13.4 Survival. The covenants and agreements contained in this Agreement and other vmgen Contracts with respect to payment of amounts due, confidentiality, limitation of liability and indemnification shall survive termination of this Agreement, regardless of the reason for termination.
13.5 Limitation on Transferability of Agreement. Neither part may assign this Agreement, in whole or in part, at any time with or without the prior written approval of the other party, provided, however, that no such approval will be required in connection with the assignment or delegation to any subsidiary or entity owned or controlled by such party, or successor entity of party, without regard to the jurisdiction of incorporation of said subsidiary or entity.

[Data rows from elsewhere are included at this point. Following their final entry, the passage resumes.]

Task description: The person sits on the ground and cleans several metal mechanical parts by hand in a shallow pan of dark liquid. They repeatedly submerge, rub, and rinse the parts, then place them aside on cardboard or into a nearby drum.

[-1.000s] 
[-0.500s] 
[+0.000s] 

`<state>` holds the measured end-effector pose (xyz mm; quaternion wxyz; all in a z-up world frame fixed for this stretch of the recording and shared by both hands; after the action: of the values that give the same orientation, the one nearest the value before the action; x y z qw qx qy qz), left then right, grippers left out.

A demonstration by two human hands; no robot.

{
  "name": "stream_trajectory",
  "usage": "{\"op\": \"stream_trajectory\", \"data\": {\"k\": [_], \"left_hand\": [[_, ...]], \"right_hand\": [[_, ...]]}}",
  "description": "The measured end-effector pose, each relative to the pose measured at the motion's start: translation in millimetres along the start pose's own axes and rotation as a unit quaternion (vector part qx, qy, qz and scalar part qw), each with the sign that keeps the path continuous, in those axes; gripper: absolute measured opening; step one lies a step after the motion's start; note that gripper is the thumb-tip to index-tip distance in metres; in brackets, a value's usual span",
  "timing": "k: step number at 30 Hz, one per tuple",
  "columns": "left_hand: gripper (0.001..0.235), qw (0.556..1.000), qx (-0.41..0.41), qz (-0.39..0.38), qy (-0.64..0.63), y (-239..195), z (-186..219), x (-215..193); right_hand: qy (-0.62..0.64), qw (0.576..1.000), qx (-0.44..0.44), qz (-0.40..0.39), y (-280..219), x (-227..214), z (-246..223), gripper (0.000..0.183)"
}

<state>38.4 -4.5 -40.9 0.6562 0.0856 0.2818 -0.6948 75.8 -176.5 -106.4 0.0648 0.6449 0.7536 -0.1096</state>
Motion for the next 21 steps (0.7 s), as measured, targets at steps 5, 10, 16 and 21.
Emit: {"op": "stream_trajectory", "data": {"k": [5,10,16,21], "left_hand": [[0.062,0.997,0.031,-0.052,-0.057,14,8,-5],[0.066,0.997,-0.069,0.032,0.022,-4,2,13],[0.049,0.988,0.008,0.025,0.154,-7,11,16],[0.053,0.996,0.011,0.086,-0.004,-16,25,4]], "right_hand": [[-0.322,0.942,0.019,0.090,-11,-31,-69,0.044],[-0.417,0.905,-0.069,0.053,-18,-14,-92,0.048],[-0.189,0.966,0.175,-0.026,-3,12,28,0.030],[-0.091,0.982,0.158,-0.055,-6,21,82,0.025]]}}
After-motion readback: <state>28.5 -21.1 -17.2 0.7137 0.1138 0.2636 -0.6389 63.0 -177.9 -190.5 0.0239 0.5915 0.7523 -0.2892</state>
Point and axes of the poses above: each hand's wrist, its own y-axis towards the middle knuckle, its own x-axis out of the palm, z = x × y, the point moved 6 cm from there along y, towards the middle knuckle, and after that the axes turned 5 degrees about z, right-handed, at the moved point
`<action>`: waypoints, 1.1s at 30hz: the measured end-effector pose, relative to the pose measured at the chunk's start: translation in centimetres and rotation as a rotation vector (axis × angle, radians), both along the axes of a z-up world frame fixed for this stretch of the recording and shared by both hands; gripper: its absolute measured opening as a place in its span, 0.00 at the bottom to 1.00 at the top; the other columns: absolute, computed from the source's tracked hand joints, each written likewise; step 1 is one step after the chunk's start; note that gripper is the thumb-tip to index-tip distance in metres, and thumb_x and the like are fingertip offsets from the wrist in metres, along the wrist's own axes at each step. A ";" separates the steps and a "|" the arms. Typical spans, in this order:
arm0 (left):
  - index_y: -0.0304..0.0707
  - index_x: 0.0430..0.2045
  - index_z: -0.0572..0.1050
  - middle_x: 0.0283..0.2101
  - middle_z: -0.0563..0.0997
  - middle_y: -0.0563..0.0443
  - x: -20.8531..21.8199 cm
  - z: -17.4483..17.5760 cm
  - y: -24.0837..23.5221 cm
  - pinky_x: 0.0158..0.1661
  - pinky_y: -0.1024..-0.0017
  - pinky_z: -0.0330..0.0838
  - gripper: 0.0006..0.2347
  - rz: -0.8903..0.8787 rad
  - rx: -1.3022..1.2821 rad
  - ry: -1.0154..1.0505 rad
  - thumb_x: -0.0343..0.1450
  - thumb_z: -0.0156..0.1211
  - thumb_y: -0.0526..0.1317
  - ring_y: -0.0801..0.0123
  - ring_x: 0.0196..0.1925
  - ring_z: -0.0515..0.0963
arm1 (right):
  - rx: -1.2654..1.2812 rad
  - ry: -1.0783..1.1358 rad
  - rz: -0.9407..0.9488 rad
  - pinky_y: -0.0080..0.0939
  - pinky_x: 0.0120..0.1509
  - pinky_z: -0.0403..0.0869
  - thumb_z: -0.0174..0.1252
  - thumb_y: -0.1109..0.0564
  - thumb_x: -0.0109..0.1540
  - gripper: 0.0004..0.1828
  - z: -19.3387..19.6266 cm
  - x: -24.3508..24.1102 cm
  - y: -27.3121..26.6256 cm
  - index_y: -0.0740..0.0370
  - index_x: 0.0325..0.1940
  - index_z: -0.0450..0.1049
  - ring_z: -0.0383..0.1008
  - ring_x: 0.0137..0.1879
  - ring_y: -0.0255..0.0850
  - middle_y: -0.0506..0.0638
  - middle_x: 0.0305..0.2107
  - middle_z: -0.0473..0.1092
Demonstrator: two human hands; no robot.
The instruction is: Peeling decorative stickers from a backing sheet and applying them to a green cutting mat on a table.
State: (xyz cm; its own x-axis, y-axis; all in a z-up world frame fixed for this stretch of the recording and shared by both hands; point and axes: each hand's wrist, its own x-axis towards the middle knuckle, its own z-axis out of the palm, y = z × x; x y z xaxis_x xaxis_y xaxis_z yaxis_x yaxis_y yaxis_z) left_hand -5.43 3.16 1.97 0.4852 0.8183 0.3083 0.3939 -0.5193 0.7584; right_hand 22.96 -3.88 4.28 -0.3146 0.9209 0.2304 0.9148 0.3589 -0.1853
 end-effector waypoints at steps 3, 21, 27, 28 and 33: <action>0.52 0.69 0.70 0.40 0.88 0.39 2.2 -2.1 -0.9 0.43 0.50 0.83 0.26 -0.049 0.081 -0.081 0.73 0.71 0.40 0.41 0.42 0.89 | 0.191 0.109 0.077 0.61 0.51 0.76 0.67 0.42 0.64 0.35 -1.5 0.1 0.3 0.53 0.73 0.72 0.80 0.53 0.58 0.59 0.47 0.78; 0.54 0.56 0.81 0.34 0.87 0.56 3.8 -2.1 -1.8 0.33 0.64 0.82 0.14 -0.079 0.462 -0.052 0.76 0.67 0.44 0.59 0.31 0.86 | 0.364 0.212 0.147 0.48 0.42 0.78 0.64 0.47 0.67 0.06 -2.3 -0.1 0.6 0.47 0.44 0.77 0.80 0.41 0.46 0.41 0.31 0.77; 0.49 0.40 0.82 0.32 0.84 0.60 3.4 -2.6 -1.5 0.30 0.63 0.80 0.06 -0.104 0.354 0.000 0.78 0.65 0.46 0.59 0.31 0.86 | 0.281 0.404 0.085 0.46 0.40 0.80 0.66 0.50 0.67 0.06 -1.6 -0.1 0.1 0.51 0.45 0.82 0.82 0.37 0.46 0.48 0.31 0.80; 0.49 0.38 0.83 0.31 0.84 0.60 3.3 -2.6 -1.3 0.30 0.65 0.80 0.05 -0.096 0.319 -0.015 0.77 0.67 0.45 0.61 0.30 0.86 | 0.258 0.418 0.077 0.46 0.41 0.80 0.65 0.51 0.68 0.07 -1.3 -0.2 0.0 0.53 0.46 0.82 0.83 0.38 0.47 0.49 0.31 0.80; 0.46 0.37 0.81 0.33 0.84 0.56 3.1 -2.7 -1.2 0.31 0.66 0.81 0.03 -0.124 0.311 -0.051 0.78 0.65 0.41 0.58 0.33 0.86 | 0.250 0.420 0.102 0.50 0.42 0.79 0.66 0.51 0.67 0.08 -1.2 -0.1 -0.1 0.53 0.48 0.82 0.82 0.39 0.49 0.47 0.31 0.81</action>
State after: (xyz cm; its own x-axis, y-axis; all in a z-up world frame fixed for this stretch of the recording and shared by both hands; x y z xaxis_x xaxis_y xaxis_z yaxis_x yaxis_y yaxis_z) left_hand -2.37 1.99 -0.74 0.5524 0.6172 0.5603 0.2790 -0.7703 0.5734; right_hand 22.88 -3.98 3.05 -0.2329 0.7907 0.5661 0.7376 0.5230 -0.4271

Entire Agreement. This Agreement, including all referenced agreements, order and policies, constitutes the entire agreement and understanding between the parties. Notwithstanding any provision in the Agreement to the contrary, the Agreement may be modified solely upon execution in writing by duly authorized representatives of each party. It supersedes all prior contemporaneous negotiations or agreements, whether oral or written, relating to its subject matter. Note, if the terms are in direct conflict with other Agreement terms, the Order(s) will prevail over this Agreement.
All issues and questions concerning the construction, validity, interpretation and enforceability of this Agreement, or the rights and obligations of Customer or vmgen with respect Customer’s relationship, shall be governed by, and construed in accordance with, the substantive laws of the State of California, United States of America without regard to conflicts of law principles.
IN CASE OF DISPUTE, THE PARTIES IRREVOCABLY SUBMIT TO VENUE AND EXCLUSIVE PERSONAL JURISDICTION IN THE FEDERAL AND STATE COURTS IN LOS ANGELES COUNTY, CALIFORNIA, FOR ANY DISPUTE ARISING OUT OF THIS AGREEMENT, AND WAIVE ALL OBJECTIONS TO JURISDICTION AND VENUE OF SUCH COURTS.